“Malachy,” a wonderful three-year-old neutered Persian cat, was brought in to see me shortly after the opening of our new Behavioral Therapy Center. After Tish, his owner, let him out of the carrier, Malachy, a confident kitty, instantly made himself at home on our consultation room couch. Tish had met Malachy “by coincidence” when taking her cat Cormick to the groomer. Malachy was brought to the groomer by his previous owner, who was unable to keep him due to his fighting with the owner’s other cat.
Thankfully, Malachy and Cormick did not fight. The two cats quickly became fast friends who enjoyed chasing and playing with each other. Malachy, on the other hand, had poor potty habits at his new house. Tish had her veterinarian check for any physical concerns that could account for Malachy’s repeated “mistakes,” but none were found.
Tish had endured Malachy’s housecleaning for a year before coming in to see me. Malachy had recently started urinating or defecating outside the litter box once a day, and Tish realized she needed help.

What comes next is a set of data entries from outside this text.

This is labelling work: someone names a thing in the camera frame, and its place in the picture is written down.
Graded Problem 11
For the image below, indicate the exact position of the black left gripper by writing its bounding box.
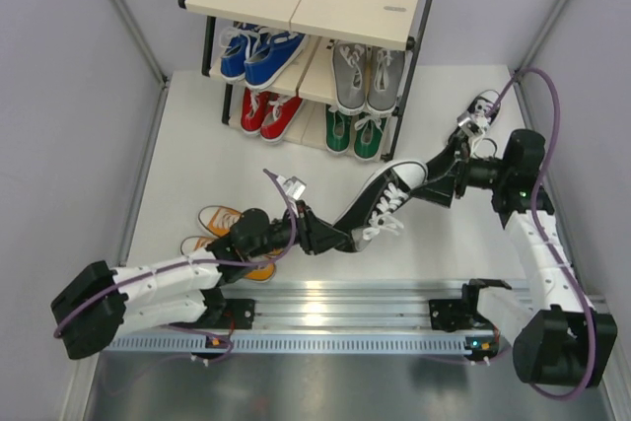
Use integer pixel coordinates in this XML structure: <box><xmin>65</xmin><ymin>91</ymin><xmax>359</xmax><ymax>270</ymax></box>
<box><xmin>246</xmin><ymin>200</ymin><xmax>349</xmax><ymax>259</ymax></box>

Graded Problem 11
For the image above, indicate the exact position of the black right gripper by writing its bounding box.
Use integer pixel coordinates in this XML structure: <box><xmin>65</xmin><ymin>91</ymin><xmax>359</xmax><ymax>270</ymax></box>
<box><xmin>410</xmin><ymin>135</ymin><xmax>512</xmax><ymax>208</ymax></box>

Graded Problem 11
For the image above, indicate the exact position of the black sneaker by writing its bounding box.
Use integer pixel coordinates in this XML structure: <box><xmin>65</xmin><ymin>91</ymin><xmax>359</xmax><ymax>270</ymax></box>
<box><xmin>333</xmin><ymin>160</ymin><xmax>428</xmax><ymax>253</ymax></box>
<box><xmin>447</xmin><ymin>90</ymin><xmax>501</xmax><ymax>144</ymax></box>

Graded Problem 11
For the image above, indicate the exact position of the green sneaker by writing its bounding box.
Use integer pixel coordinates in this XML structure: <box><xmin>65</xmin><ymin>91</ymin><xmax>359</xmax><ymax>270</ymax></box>
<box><xmin>325</xmin><ymin>105</ymin><xmax>352</xmax><ymax>155</ymax></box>
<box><xmin>353</xmin><ymin>113</ymin><xmax>387</xmax><ymax>161</ymax></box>

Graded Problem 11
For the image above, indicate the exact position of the grey sneaker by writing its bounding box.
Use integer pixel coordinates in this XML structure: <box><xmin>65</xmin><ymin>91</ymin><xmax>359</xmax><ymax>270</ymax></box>
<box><xmin>331</xmin><ymin>41</ymin><xmax>367</xmax><ymax>116</ymax></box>
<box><xmin>367</xmin><ymin>47</ymin><xmax>405</xmax><ymax>116</ymax></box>

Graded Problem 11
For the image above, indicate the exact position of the red sneaker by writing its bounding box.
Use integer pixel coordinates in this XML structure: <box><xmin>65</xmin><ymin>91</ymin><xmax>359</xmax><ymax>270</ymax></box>
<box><xmin>260</xmin><ymin>95</ymin><xmax>303</xmax><ymax>143</ymax></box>
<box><xmin>241</xmin><ymin>89</ymin><xmax>270</xmax><ymax>135</ymax></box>

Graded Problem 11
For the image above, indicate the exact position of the blue sneaker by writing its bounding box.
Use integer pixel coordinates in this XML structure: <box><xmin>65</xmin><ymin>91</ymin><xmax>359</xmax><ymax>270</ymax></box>
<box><xmin>245</xmin><ymin>31</ymin><xmax>309</xmax><ymax>91</ymax></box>
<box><xmin>220</xmin><ymin>23</ymin><xmax>267</xmax><ymax>83</ymax></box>

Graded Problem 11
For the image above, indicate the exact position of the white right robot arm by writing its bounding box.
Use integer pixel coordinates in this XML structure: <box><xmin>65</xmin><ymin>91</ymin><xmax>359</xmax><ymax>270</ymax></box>
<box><xmin>413</xmin><ymin>129</ymin><xmax>617</xmax><ymax>388</ymax></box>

Tish and her cats alternate between a city apartment and a country cottage. Tish had donated a variety of litterboxes over the course of the year, some with hoods, some without, some in bathrooms, and some in bedrooms. Tish first used plain clay litter, but she has since switched to clumpable clay litter. Tish cleaned the boxes by scooping them many times a day and replacing them completely once a month. Malachy used the boxes as a toilet, but he also made use of Tish’s furniture. Her furniture and the guestroom bed were his favorites.
Isn’t the grass always greener on the other side?
After knowing more about Malachy’s history, I decided that the cat was just unhappy with the current state of his litterboxes and was looking for alternatives. Like many Persians, he spent more time pawing the sides of the litterbox than scratching in the litter. (In general, longhaired cats have a higher prevalence of litterbox difficulties.) They might not want to spoil their long, flowing jackets!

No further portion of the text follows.